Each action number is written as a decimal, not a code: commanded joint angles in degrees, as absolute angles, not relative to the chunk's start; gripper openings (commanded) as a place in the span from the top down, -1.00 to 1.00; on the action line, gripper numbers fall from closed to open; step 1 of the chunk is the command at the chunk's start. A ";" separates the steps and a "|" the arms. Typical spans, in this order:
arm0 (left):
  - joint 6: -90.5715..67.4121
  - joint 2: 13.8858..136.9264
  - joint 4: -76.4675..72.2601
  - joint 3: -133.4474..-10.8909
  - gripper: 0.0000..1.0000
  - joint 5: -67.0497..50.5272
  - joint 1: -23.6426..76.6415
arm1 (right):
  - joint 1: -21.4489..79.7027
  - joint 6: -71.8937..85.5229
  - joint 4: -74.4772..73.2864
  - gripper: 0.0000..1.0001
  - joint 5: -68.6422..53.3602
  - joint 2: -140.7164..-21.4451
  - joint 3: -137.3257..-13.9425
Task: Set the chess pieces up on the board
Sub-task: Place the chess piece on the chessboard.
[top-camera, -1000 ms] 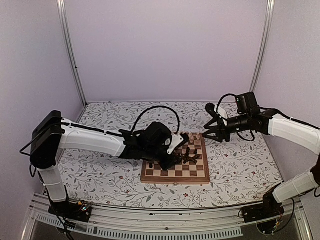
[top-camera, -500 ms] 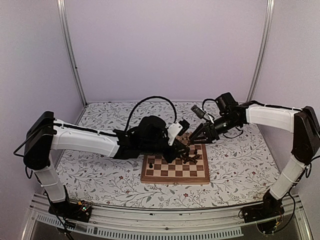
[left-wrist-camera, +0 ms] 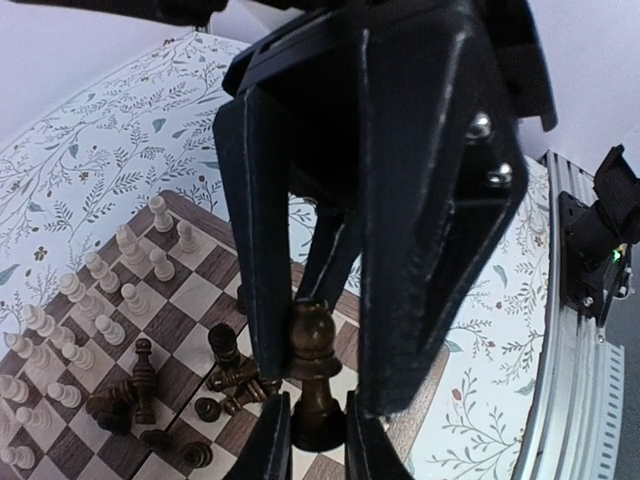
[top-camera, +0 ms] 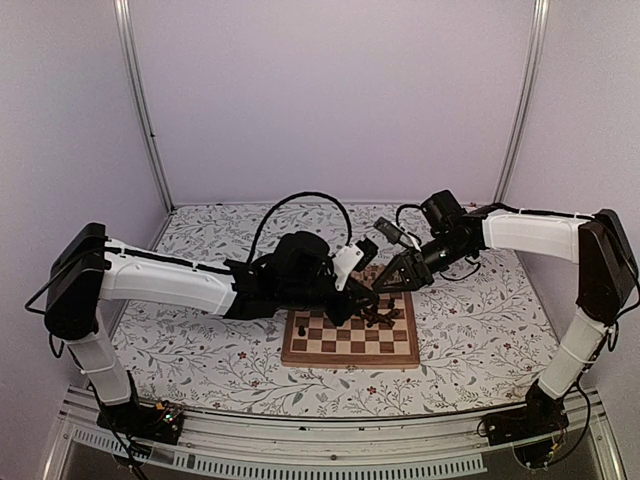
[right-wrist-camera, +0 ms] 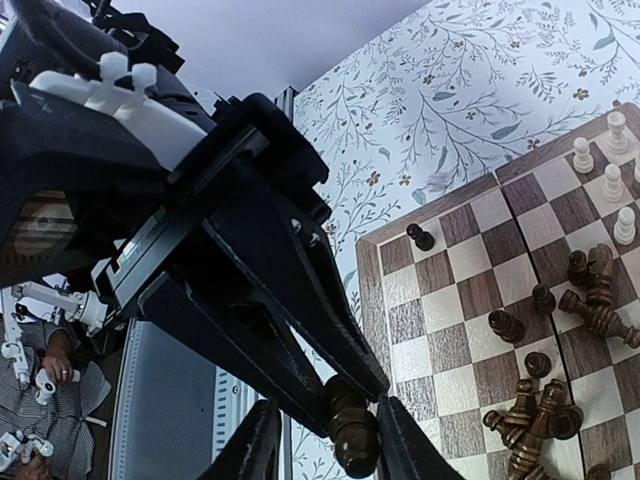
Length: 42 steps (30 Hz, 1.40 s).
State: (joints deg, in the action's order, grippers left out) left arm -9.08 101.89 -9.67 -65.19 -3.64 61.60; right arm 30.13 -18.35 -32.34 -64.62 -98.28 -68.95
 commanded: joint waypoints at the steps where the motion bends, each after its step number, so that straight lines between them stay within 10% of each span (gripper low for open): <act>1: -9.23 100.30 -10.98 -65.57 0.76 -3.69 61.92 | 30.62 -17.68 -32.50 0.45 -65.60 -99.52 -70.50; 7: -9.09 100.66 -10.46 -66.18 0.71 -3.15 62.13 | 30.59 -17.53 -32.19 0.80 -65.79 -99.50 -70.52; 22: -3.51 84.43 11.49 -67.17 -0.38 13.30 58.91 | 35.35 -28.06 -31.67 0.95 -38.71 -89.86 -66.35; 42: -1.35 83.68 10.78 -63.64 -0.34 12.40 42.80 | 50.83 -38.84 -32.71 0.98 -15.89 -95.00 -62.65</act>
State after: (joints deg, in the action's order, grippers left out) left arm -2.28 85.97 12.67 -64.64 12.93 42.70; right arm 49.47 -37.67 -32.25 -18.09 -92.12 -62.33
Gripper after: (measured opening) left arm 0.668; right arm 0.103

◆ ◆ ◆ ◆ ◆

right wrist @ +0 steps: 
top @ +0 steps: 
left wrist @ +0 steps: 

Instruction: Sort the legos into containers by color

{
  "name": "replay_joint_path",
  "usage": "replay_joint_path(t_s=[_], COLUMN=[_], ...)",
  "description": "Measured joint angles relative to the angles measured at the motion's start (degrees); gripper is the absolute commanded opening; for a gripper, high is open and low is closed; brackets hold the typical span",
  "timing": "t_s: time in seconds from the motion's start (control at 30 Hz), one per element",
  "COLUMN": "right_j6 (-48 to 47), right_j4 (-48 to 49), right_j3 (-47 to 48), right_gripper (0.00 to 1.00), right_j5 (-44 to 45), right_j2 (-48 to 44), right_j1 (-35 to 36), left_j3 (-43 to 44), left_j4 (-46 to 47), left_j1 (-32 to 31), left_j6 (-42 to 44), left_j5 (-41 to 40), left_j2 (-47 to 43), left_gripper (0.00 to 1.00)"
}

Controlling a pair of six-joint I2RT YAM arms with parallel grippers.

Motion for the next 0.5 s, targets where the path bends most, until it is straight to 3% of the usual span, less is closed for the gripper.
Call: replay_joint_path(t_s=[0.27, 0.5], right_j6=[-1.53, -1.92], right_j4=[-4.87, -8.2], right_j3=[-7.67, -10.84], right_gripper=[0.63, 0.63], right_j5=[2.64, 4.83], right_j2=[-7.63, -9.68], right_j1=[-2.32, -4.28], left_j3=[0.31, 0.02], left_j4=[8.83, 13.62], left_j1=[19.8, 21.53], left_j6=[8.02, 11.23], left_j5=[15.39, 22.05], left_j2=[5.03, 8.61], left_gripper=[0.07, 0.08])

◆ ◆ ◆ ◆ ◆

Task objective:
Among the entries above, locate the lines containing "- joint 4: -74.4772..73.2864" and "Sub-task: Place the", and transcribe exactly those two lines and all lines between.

Solution:
  - joint 4: -74.4772..73.2864
  - gripper: 0.0000..1.0001
  - joint 5: -68.6422..53.3602
  - joint 2: -140.7164..-21.4451
  - joint 3: -137.3257..-13.9425
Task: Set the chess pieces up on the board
Sub-task: Place the chess piece on the chessboard.

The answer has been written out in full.